[Source data]
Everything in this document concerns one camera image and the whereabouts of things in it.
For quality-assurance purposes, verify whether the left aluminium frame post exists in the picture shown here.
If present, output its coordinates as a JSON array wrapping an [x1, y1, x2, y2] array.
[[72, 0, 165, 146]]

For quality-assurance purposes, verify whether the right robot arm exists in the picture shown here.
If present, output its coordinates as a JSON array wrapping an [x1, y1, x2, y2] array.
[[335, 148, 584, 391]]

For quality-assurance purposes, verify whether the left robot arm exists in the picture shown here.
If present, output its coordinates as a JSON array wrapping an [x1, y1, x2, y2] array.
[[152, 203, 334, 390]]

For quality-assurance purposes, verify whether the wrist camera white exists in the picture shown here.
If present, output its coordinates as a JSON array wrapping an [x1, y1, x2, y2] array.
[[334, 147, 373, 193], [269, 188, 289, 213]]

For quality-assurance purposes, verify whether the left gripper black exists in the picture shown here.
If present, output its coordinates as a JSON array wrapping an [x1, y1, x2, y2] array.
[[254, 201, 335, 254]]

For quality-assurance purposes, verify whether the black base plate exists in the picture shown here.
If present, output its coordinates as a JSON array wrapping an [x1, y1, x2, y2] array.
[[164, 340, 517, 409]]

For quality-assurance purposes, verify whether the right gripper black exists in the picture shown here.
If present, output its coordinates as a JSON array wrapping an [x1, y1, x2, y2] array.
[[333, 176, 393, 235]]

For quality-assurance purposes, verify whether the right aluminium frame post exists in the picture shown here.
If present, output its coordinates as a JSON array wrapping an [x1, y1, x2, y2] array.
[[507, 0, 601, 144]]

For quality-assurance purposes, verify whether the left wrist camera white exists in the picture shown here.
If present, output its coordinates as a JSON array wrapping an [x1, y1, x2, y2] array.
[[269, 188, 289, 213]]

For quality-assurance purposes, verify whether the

...

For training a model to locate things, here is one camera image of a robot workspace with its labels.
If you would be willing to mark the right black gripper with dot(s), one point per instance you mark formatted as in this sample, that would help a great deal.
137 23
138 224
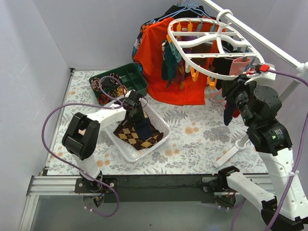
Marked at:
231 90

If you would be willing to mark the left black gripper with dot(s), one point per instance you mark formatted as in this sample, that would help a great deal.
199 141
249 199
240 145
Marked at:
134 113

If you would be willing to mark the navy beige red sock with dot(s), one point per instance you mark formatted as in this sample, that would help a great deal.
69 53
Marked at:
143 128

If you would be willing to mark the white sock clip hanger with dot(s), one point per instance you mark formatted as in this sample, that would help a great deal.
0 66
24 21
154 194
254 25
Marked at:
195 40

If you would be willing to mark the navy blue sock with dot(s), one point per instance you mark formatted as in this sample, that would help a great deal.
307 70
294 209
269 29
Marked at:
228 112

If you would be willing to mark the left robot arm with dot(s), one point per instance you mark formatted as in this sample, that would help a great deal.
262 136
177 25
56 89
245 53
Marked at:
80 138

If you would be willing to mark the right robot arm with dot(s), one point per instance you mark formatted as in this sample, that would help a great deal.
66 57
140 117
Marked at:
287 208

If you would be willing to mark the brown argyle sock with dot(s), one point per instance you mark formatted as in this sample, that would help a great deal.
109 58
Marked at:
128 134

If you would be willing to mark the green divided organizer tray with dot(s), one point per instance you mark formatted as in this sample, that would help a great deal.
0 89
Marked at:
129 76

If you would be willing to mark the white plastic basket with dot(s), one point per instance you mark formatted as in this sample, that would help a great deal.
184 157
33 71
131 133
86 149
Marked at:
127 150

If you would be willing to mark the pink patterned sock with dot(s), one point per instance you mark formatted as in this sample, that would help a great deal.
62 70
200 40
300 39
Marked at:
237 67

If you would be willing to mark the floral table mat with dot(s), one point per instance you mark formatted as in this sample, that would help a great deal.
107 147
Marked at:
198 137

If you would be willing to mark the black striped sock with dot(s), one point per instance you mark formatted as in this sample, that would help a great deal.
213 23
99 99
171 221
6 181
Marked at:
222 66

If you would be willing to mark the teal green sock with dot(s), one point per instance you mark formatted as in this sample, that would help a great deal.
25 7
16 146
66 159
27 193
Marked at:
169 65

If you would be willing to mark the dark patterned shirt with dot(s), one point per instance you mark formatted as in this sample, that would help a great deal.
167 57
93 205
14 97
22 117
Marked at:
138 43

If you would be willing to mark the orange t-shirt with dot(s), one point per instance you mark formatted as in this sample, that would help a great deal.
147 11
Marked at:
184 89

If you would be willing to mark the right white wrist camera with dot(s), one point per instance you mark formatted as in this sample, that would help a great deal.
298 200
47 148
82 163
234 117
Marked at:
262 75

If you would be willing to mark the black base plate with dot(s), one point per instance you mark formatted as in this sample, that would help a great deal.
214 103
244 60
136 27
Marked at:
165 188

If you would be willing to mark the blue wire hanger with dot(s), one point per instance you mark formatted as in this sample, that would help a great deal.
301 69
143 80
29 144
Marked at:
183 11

* * *

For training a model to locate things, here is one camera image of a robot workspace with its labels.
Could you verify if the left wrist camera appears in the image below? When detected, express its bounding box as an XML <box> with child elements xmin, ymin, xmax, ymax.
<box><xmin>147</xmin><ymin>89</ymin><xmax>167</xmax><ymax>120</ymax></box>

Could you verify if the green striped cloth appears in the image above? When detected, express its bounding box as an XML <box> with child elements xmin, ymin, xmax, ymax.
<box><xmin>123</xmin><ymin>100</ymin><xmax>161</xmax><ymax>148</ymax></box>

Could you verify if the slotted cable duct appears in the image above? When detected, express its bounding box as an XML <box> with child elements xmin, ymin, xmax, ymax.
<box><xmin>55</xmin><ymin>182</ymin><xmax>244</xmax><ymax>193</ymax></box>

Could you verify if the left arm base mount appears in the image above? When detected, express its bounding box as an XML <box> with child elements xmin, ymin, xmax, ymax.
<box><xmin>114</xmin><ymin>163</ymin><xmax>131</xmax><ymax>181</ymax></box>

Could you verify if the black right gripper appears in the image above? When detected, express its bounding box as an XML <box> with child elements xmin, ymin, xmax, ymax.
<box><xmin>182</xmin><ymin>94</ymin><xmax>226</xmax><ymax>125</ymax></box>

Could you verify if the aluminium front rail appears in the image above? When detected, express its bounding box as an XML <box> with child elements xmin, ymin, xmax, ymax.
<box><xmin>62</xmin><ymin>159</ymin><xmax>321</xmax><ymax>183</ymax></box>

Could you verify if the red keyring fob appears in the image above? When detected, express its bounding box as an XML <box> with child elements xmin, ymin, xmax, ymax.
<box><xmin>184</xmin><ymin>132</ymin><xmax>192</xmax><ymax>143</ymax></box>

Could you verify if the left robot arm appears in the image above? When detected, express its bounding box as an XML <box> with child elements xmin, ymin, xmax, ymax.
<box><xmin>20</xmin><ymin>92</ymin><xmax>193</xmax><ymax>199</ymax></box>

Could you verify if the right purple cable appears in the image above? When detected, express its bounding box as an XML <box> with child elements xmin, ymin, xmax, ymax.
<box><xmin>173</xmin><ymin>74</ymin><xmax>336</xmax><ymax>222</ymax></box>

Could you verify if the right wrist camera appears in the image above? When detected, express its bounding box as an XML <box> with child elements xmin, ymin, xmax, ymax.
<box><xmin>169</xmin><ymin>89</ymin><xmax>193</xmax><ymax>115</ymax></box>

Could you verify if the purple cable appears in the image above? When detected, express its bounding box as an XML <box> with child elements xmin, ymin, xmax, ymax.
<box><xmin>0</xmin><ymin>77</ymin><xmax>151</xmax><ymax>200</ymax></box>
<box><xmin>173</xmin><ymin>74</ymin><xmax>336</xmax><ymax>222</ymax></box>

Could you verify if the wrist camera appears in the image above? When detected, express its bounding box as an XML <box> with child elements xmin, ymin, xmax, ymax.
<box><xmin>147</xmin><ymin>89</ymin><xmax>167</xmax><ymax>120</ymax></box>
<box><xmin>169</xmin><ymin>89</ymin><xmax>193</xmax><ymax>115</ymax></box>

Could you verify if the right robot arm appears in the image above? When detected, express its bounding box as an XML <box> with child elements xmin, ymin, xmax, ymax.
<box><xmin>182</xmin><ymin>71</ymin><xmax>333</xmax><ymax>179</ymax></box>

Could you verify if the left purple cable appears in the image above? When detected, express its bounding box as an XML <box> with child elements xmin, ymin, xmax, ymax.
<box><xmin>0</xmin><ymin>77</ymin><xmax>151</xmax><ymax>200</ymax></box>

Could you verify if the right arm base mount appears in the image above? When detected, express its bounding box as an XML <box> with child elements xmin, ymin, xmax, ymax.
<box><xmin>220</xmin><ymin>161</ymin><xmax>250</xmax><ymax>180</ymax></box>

▶ **Problem statement**
Lines containing the word "plate" are to be pulled from the records and copied.

▶ **Answer box**
For quality-assurance purposes, verify whether the black base plate exists in the picture shown here.
If you would be willing to mark the black base plate with dot(s), one point per instance you mark formatted as in this sample, that would help a great deal.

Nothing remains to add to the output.